» **How to complete this task**: For the word "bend", search the records and show each line in which it occurs.

Top of Available data

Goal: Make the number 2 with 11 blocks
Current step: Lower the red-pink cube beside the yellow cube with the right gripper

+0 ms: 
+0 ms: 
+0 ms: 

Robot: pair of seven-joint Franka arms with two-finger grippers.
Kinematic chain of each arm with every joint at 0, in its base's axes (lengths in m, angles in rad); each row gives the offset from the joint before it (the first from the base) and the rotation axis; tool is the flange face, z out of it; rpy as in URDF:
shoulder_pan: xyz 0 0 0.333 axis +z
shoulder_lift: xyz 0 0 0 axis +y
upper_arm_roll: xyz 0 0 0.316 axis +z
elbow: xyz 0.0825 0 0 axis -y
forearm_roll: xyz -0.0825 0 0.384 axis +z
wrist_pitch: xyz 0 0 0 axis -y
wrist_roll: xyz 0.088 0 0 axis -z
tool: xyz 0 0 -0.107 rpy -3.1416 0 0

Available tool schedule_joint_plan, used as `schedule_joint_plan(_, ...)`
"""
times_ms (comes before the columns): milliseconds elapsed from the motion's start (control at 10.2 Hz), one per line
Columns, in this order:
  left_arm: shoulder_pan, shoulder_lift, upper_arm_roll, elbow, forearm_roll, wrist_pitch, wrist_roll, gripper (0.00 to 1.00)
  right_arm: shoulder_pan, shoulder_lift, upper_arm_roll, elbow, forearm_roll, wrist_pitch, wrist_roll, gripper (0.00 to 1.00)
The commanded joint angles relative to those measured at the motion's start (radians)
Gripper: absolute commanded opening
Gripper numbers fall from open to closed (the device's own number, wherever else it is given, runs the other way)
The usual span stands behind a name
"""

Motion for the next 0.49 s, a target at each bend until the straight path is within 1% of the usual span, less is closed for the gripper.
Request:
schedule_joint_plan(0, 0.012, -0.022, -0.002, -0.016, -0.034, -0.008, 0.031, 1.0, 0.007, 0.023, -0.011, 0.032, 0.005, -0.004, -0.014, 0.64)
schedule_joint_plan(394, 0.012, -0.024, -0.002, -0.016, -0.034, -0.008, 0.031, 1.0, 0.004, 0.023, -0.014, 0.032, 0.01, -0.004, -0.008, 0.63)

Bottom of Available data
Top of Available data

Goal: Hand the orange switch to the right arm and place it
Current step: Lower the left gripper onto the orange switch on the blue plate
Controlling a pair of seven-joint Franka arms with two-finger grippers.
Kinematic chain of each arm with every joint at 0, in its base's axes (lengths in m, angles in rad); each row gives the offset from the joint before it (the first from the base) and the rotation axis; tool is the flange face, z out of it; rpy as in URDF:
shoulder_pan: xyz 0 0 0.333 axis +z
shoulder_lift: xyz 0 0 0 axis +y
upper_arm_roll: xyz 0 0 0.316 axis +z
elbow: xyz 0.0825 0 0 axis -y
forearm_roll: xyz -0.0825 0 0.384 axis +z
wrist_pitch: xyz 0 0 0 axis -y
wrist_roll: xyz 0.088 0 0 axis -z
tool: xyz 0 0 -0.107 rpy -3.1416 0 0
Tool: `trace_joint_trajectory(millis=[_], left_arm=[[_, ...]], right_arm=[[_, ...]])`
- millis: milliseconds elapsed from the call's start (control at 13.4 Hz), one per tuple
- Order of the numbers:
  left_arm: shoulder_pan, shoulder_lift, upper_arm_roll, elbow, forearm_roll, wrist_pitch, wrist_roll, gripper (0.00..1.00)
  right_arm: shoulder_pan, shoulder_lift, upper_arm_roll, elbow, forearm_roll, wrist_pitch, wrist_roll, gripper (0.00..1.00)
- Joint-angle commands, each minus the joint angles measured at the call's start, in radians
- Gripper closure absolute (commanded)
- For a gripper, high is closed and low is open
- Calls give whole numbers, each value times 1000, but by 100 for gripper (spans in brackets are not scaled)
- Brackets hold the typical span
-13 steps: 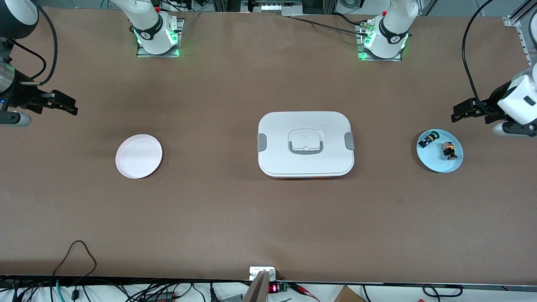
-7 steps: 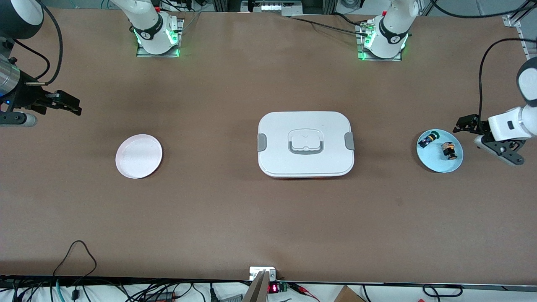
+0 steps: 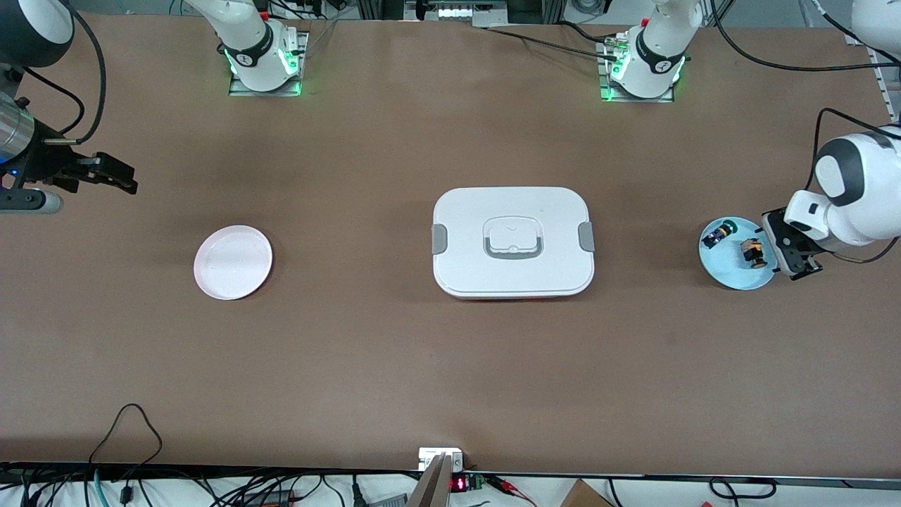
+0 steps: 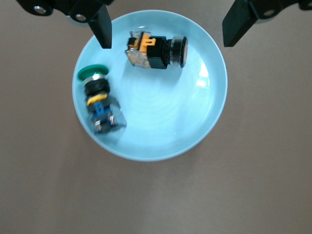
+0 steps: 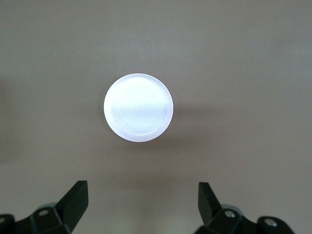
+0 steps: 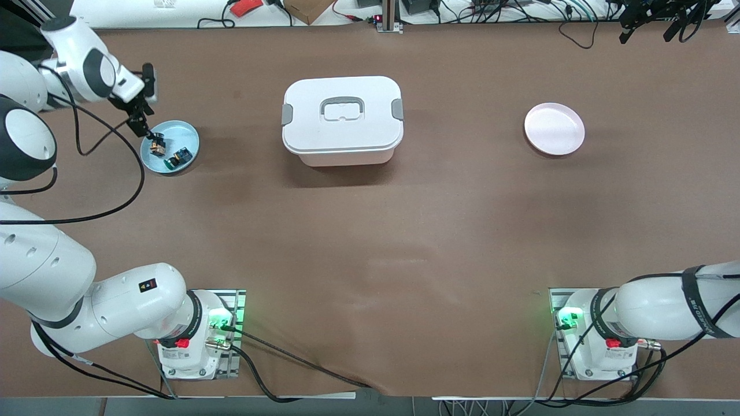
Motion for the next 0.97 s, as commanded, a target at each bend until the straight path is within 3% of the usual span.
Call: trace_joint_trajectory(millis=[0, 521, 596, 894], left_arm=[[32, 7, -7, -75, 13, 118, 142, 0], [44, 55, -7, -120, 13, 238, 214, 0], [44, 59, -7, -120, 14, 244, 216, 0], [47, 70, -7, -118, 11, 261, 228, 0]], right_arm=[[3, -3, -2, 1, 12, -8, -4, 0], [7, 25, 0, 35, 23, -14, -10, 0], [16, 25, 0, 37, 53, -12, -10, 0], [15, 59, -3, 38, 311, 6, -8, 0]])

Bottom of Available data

» **Solution for this task**:
Motion for the next 0.49 s, a target at each bend until the straight path is within 1% of the usual span, less is closed for the gripper.
Motion for the next 0.97 s, as commanded, a target at each bend until the straight path is within 3% of the usual span.

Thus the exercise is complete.